To learn more about that impact, researchers from the Alfred Wegener Institute for Polar and Marine Research drilled ice cores to create a "high-quality reconstruction" of temperatures in central and north Greenland from 1,000 AD to 2011. With that data, it became clear: Not even some of the coldest, most remote and highly-elevated areas of the world can escape the impacts of global warming.
"This data shows that the warming in 2001 to 2011 clearly differs from natural variations during the past 1,000 years," the study's lead author, glaciologist Maria Hörhold said. "Although grimly expected in the light of global warming, we were surprised by how evident this difference really was."
According to the study, researchers can say with "virtual certainty" that temperatures in that area are roughly 1.5 degrees Celsius warmer than it was in the 1900s. Data shows that Greenland experienced a cooling trend until about 1800 and has seen a steep warming trend ever since. The industrial revolution, which amplified global mass use of fossil fuels, began at roughly the same time.
This is the first time that ice cores from that region have provided evidence of global warming. According to a press release, the last time ice cores were researched from that region was in the 1990s, and at that time, they "did not indicate clear warming in central-north Greenland" — even as global temperatures were shown to be rising.
Hörhold told The Associated Press that there is "almost zero" chance that anything but human-caused climate change is to blame for the sharp rise in temperature.
"We keep on (seeing) rising temperatures between 1990s and 2011," Hörhold said. "We have now a clear signature of global warming."
While the temperatures and data recorded are for warming leading up to 2011, Hörhold told the AP that she expects the temperature rise to continue. She has also ice cores from 2019 that she is continuing to study.
The latest research only stresses the critical state of the ice sheet as global temperatures continue to rise. Greenland's ice sheet is second in size only to that of Antarctica, with both bodies stories about 68% of the world's freshwater resources, according to Copernicus, the European Union's climate observation program.

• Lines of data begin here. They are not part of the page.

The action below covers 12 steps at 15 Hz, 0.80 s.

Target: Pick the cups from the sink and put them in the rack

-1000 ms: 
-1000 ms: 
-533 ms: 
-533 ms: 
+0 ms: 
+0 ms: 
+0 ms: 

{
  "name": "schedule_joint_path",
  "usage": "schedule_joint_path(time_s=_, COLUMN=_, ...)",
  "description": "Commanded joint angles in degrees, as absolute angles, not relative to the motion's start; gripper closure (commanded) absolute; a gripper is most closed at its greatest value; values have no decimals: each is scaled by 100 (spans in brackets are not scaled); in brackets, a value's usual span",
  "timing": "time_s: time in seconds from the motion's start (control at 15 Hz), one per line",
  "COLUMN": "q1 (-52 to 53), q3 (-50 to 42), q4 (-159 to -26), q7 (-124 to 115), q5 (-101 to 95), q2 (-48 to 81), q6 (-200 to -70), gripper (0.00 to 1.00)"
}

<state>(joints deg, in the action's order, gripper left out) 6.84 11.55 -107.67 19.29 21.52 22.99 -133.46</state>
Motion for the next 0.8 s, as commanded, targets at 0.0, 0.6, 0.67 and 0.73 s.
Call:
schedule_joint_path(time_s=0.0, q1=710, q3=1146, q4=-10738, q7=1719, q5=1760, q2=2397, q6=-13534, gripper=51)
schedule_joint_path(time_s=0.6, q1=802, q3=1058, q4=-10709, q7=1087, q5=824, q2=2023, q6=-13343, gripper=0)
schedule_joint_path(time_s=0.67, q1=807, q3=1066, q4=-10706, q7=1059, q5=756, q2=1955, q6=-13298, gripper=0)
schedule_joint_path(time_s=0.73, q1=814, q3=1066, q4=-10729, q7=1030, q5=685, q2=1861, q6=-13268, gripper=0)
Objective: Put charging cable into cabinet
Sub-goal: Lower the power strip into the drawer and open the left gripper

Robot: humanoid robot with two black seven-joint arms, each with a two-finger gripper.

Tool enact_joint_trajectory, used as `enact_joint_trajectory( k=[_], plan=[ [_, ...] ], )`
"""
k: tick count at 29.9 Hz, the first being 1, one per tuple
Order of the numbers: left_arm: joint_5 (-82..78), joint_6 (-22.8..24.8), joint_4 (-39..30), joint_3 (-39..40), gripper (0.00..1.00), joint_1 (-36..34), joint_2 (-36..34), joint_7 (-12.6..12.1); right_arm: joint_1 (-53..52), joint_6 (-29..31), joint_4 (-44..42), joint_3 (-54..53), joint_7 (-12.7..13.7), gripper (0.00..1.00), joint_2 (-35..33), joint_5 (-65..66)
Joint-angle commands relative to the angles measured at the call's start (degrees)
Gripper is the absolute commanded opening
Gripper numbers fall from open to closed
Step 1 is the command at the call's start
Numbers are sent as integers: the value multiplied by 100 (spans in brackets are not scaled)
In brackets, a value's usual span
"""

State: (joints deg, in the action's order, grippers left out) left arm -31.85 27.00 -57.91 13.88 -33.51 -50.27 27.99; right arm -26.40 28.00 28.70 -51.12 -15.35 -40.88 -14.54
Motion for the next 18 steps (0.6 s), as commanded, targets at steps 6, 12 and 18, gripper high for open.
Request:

But the giant icy mass is melting, and fast.
Researchers found in 2020 that the ice sheet is on track to melt four times faster than at any point in thousands of years, saying that the planet has been altered so much that the amount of ice being lost now is comparable to what was lost during the end of the last Ice Age.
If Greenland were to completely melt, researchers believe it would raise global sea levels by about 24 feet. But people will be able to see the effects of even a little melting. "Zombie ice" from the sheet — pieces that are attached to thicker areas of ice but are no longer being fed by glaciers — is melting amid increasing global temperatures. It's expected that the loss of that ice alone could raise sea levels by at least 10 inches.